» **Task details**
The lines below should be written out again in full, exactly as they are.

» **Information given**
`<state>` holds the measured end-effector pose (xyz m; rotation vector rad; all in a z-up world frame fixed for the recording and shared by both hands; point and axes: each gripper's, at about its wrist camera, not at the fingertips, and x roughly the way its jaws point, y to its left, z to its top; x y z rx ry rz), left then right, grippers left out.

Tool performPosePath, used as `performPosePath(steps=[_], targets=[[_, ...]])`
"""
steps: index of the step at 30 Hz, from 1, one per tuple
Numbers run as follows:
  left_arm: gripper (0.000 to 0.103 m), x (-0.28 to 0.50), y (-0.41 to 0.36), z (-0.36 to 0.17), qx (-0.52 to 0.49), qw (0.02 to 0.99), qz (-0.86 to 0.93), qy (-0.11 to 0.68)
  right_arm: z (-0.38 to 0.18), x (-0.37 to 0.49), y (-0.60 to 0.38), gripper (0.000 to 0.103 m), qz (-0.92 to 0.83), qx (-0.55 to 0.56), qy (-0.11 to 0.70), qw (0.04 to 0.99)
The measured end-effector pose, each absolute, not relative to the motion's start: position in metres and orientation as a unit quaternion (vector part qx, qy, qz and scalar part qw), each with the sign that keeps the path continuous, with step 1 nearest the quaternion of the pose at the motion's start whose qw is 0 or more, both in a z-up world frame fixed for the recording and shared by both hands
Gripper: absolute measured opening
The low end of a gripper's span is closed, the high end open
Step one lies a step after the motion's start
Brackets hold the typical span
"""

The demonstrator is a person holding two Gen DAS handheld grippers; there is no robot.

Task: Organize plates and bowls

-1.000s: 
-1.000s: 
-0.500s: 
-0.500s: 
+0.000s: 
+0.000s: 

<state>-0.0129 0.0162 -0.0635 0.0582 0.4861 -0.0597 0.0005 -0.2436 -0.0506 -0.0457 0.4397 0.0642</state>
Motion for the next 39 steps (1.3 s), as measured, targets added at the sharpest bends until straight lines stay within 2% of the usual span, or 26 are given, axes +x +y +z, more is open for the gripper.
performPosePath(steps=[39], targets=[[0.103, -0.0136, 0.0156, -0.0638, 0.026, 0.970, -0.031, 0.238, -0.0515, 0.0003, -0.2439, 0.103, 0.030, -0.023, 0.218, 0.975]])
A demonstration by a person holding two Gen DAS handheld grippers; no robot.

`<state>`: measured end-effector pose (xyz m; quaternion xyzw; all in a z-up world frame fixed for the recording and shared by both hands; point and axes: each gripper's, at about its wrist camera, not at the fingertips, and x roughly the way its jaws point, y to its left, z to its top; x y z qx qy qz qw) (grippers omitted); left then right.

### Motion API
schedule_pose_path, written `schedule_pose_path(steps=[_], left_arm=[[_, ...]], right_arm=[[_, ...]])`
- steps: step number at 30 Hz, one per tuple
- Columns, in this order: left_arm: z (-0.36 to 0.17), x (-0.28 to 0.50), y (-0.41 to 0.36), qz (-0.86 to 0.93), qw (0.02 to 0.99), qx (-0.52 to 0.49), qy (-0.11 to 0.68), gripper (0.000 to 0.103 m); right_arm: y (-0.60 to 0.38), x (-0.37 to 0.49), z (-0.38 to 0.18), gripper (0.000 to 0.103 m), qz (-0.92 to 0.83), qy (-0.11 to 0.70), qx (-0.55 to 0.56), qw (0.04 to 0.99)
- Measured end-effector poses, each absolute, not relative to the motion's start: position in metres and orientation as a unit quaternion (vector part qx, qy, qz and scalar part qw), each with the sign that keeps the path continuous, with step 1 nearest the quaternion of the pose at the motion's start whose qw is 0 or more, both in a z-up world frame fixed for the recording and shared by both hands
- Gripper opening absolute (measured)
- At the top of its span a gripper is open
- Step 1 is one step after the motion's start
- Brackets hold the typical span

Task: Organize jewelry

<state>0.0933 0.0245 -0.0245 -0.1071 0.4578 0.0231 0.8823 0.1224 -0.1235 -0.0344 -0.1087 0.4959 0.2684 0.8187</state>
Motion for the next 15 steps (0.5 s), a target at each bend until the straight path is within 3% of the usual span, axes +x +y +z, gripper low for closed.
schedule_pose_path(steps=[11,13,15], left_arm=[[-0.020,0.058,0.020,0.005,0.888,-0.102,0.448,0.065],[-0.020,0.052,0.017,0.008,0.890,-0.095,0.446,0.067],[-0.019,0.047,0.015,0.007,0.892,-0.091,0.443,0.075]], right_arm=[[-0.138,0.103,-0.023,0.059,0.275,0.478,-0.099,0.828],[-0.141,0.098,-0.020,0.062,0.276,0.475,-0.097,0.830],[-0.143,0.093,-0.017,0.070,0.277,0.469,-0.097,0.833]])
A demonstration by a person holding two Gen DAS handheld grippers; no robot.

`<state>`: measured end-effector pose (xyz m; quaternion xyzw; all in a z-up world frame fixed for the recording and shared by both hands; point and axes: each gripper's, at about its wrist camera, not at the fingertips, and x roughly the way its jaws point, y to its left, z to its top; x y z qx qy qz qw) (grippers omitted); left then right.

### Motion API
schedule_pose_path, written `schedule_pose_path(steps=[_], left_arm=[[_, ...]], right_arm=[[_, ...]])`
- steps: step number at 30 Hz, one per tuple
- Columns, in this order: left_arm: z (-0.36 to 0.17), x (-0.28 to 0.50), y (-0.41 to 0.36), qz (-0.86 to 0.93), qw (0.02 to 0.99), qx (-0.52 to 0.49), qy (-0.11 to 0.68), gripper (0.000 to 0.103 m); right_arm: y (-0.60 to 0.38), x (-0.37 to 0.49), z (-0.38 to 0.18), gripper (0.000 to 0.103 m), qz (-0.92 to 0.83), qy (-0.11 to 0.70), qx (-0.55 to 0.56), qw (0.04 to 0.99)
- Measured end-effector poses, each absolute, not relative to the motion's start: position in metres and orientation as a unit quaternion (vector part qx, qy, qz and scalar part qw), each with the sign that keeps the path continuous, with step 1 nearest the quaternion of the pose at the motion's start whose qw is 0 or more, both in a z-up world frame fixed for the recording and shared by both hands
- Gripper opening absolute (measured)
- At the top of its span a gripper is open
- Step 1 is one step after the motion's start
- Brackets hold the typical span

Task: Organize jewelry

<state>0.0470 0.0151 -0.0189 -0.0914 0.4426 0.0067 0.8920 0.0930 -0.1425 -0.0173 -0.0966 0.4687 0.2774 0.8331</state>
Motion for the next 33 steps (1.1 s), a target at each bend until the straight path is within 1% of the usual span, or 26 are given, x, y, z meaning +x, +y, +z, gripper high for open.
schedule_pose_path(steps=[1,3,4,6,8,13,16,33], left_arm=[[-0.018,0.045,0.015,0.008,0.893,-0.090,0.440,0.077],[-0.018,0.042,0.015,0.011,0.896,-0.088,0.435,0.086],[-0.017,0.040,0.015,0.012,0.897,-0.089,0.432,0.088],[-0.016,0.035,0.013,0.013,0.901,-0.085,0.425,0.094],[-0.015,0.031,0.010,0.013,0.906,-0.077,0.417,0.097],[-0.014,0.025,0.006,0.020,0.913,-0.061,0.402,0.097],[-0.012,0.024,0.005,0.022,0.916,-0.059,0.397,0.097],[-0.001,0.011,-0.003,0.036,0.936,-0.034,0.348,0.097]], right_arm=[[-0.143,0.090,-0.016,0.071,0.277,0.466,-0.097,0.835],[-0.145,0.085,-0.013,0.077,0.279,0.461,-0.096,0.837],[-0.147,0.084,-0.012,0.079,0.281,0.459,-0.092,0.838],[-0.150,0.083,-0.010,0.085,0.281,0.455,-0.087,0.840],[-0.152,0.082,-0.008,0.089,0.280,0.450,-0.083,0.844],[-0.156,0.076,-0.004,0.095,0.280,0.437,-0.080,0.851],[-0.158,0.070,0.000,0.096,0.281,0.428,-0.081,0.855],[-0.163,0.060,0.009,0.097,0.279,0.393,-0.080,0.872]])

» **Answer to the problem**
`<state>` holds the measured end-effector pose (xyz m; rotation vector rad; all in a z-up world frame fixed for the recording and shared by both hands; point and axes: each gripper's, at about its wrist camera, not at the fingertips, and x roughly the way its jaws point, y to its left, z to its top; x y z rx ry rz), left then right, grippers left out.

Tool performPosePath, used as `performPosePath(steps=[_], targets=[[_, ...]])`
"""
steps: index of the step at 30 Hz, from 1, one per tuple
Numbers run as follows:
  left_arm: gripper (0.000 to 0.103 m), x (-0.28 to 0.50), y (-0.41 to 0.36), z (-0.36 to 0.17), qx (-0.52 to 0.49), qw (0.02 to 0.99), qz (-0.86 to 0.93), qy (-0.11 to 0.68)
  right_arm: z (-0.38 to 0.18), x (-0.37 to 0.49), y (-0.60 to 0.38), gripper (0.000 to 0.103 m), qz (-0.92 to 0.83), qx (-0.55 to 0.56), qy (-0.11 to 0.70), qw (0.04 to 0.99)
The measured end-effector pose, each absolute, not relative to the motion's start: position in metres and orientation as a unit quaternion (vector part qx, qy, qz and scalar part qw), each with the sign that keeps the path continuous, with step 1 nearest the quaternion of the pose at the motion's start whose qw is 0 or more, both in a z-up world frame fixed for the recording and shared by both hands
Gripper: absolute measured opening
The low end of a gripper's span is closed, the high end open
Step one lies a step after the motion's start
Brackets hold the typical span
"""

The demonstrator is a person holding two Gen DAS handheld grippers; there is no robot.

Task: Organize plates and bowls

-1.000s: 
-1.000s: 
-0.500s: 
-0.500s: 
+0.000s: 
+0.000s: 

<state>-0.0129 0.0162 -0.0635 0.0582 0.4861 -0.0597 0.0005 -0.2436 -0.0506 -0.0457 0.4397 0.0642</state>
Motion for the next 39 steps (1.3 s), as measured, targets added at the sharpest bends until straight lines stay within 2% of the usual span, or 26 are given, axes +x +y +z, more is open for the gripper.
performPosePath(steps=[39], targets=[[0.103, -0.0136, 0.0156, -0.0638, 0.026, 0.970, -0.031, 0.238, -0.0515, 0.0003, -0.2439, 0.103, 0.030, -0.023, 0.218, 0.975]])
A demonstration by a person holding two Gen DAS handheld grippers; no robot.

`<state>`: measured end-effector pose (xyz m; quaternion xyzw; all in a z-up world frame fixed for the recording and shared by both hands; point and axes: each gripper's, at about its wrist camera, not at the fingertips, and x roughly the way its jaws point, y to its left, z to its top; x y z qx qy qz qw) (grippers omitted); left then right.

### Motion API
schedule_pose_path, written `schedule_pose_path(steps=[_], left_arm=[[_, ...]], right_arm=[[_, ...]])`
- steps: step number at 30 Hz, one per tuple
- Columns, in this order: left_arm: z (-0.36 to 0.17), x (-0.28 to 0.50), y (-0.41 to 0.36), qz (-0.86 to 0.93), qw (0.02 to 0.99), qx (-0.52 to 0.49), qy (-0.11 to 0.68), gripper (0.000 to 0.103 m); right_arm: y (-0.60 to 0.38), x (-0.37 to 0.49), z (-0.38 to 0.18), gripper (0.000 to 0.103 m), qz (-0.92 to 0.83), qy (-0.11 to 0.70), qx (-0.55 to 0.56), qw (0.04 to 0.99)
- Measured end-effector poses, each absolute, not relative to the motion's start: position in metres and orientation as a unit quaternion (vector part qx, qy, qz and scalar part qw), each with the sign that keeps the path continuous, with step 1 nearest the quaternion of the pose at the motion's start whose qw is 0 or more, both in a z-up world frame fixed for the recording and shared by both hands
- Gripper opening absolute (measured)
- At the top of its span a gripper is open
- Step 1 is one step after the motion's start
- Brackets hold the typical span

Task: Organize jewelry

<state>0.0933 0.0245 -0.0245 -0.1071 0.4578 0.0231 0.8823 0.1224 -0.1235 -0.0344 -0.1087 0.4959 0.2684 0.8187</state>
Motion for the next 15 steps (0.5 s), a target at each bend until the straight path is within 3% of the usual span, axes +x +y +z, gripper low for closed.
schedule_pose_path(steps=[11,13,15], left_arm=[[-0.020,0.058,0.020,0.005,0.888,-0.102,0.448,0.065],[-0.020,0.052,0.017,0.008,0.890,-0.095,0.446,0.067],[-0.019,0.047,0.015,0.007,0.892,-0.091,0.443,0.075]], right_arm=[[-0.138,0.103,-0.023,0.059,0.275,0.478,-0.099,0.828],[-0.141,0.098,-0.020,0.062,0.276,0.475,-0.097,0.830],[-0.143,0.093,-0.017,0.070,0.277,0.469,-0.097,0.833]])
A demonstration by a person holding two Gen DAS handheld grippers; no robot.

`<state>`: measured end-effector pose (xyz m; quaternion xyzw; all in a z-up world frame fixed for the recording and shared by both hands; point and axes: each gripper's, at about its wrist camera, not at the fingertips, and x roughly the way its jaws point, y to its left, z to its top; x y z qx qy qz qw) (grippers omitted); left then right.

### Motion API
schedule_pose_path, written `schedule_pose_path(steps=[_], left_arm=[[_, ...]], right_arm=[[_, ...]])`
- steps: step number at 30 Hz, one per tuple
- Columns, in this order: left_arm: z (-0.36 to 0.17), x (-0.28 to 0.50), y (-0.41 to 0.36), qz (-0.86 to 0.93), qw (0.02 to 0.99), qx (-0.52 to 0.49), qy (-0.11 to 0.68), gripper (0.000 to 0.103 m); right_arm: y (-0.60 to 0.38), x (-0.37 to 0.49), z (-0.38 to 0.18), gripper (0.000 to 0.103 m), qz (-0.92 to 0.83), qy (-0.11 to 0.70), qx (-0.55 to 0.56), qw (0.04 to 0.99)
- Measured end-effector poses, each absolute, not relative to the motion's start: position in metres and orientation as a unit quaternion (vector part qx, qy, qz and scalar part qw), each with the sign that keeps the path continuous, with step 1 nearest the quaternion of the pose at the motion's start whose qw is 0 or more, both in a z-up world frame fixed for the recording and shared by both hands
- Gripper opening absolute (measured)
- At the top of its span a gripper is open
- Step 1 is one step after the motion's start
- Brackets hold the typical span

Task: Organize jewelry

<state>0.0470 0.0151 -0.0189 -0.0914 0.4426 0.0067 0.8920 0.0930 -0.1425 -0.0173 -0.0966 0.4687 0.2774 0.8331</state>
Motion for the next 33 steps (1.1 s), a target at each bend until the straight path is within 1% of the usual span, or 26 are given, x, y, z meaning +x, +y, +z, gripper high for open.
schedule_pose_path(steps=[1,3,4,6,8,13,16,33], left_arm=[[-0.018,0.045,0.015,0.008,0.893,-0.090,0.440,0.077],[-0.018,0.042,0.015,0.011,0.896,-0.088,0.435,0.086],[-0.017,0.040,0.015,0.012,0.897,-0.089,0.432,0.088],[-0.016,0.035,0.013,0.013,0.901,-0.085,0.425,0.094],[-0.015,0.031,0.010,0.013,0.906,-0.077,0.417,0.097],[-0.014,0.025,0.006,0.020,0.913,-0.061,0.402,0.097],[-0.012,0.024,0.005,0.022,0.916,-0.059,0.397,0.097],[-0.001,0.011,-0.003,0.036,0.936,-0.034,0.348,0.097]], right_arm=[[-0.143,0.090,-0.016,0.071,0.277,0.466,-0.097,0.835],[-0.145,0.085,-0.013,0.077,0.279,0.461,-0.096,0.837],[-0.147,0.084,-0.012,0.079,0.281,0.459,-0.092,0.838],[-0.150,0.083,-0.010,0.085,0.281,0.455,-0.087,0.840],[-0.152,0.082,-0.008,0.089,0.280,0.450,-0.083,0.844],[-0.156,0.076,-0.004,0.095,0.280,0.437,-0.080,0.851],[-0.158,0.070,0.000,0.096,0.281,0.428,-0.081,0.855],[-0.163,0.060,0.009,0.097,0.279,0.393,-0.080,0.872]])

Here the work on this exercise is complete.